Giuseppe Filippini Battistelli vive a Trieste 

Ufficiale nella prima guerra mondiale, rifiutò l’arruolamento nella Repubblica sociale. Arrestato, assistette alle selezioni per le rappresaglie agli attentati ai partigiani. Fervente anticomunista, organizzò una associazione “concorrente” dell’Aned con l’aiuto di De Gasperi. Ripropongo qui un mio articolo apparso sull’Unità del 3 dicembre ’95.
Il suo atto di nascita è scritto a mano, con calligrafia svolazzante: Giuseppe Filippini Battistelli è nato a Loreto, in provincia di Ancona, il 4 dicembre del 1891. Suo padre risulta impegnato nella più invidiabile delle professioni: “Possidente” c’è scritto sul certificato. A 104 anni, Giuseppe Filippini è il decano dei sopravvissuti ad Auschwitz. Vi arrivò che aveva già 53 anni; vi resistette quasi un anno. E ancora oggi è lì a raccontarla. Se gli chiedi come sta, risponde che insomma, potrebbe andar peggio: “Qualche giorno fa mi hanno fatto l’operazione agli occhi, e ci vedo molto, molto meglio”. Però è preoccupato per l’Italia, ed è amareggiato: “Le cose nel nostro paese vanno così male, che forse sarebbe meglio andarsene che restare. Qui si sta sfasciando tutto. Il paese ha imboccato una china che lo condurrà aI disastro. Temo che sentiremo di nuovo colpi di moschetto, di nuovo, come già li abbiamo intesi una volta”.
Chissà a che cosa si riferisce, quando dice così, lui che nella sua lunga vita di “colpi di moschetto” ne deve aver sentiti tanti. Se pensa alla prima guerra mondiale, che visse al fronte, come ufficiale di artiglieria, o alla seconda. Della “grande guerra” Filippini parla quasi con rimpianto. “Era bella quella guerra, sa? Una guerra di gentiluomini, non come la seconda, che è stata una macelleria. Allora, quando ci capitava di fare prigioniero un ufficiale austriaco, gli davamo la mano e fumavamo insieme una sigaretta prima di affidarlo ai carabinieri che lo portavano nelle retrovie. E anche con i soldati c’era un’altra disciplina, un altro senso dell’onore… Ricordo un episodio. Nei giorni dopo Caporetto dei nostri soldati sbandati sono entrati in un paese, hanno rubato e stuprato delle ragazze, come si usa ancora adesso in Jugoslavia. Solo che allora i responsabili di quei misfatti sono stati presi e messi al muro: uno si e uno no li hanno fucilati, perchè l’onore dell’esercito italiano deve essere difeso”.

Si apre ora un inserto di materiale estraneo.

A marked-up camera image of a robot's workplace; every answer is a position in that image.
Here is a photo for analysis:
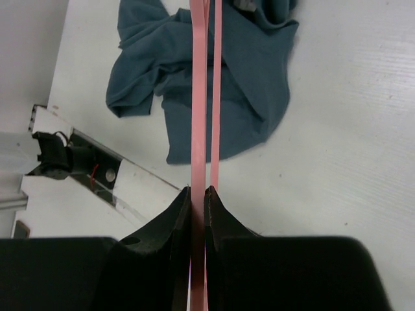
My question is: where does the pink plastic hanger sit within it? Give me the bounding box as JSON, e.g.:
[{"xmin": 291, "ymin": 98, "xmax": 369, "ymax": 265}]
[{"xmin": 190, "ymin": 1, "xmax": 222, "ymax": 310}]

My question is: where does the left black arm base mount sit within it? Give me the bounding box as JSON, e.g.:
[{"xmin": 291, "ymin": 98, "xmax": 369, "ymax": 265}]
[{"xmin": 28, "ymin": 130, "xmax": 123, "ymax": 206}]

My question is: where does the blue-grey t shirt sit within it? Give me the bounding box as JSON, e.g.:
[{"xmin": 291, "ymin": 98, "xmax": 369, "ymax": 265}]
[{"xmin": 106, "ymin": 0, "xmax": 300, "ymax": 165}]

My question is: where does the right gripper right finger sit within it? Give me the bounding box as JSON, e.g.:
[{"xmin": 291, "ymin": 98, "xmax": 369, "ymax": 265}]
[{"xmin": 204, "ymin": 186, "xmax": 292, "ymax": 310}]

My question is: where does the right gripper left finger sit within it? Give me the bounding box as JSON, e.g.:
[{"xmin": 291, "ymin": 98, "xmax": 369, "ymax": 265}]
[{"xmin": 97, "ymin": 187, "xmax": 191, "ymax": 310}]

Finita la grande guerra il giovane ufficiale marchigiano si fermò a Trieste, dove aveva conosciuto una signorina che poi ha sposato. Laureato in medicina andò a perfezionarsi aVienna in otorino-laringoiatria. “All’inizio ero fascista. Ma poi capii che il regime stava andando per una strada che non mi piaceva, e mi dimisi dal partito senza fare tante storie. E divenni antifascista. E invece tanti, che dopo la guerra sono andati coi comunisti, ci misero pochi minuti a passare dalla parte di Mussolini, quando salì al potere. lo, saputo che il Duce veniva a Trieste, pur di non avere storie ho preso su moglie e figlia e con la macchina me ne sono andato a Parigi 15 giorni, e son tornato solo quando tutto il can can era finito”.
Arrestato per essersi rifiutato, lui ufficiale, di combattere contro l’esercito al quale aveva giurato fedeltà, nei primi mesi dell’occupazione nazista Filippini conobbe lo spavento dei detenuti tra i quali i nazisti “pescavano” per trovare le vittime delle loro rappresaglie alle operazioni partigiane. E da allora non ha cambiato idea: Io ho amici dappertutto, ce l’ho solo con i partigiani. Loro mettevano le bombe, e noi ci andavamo di mezzo: venivano i tedeschi e chiamavano a caso dalle celle: tu, tu e tu, e li fucilavano”.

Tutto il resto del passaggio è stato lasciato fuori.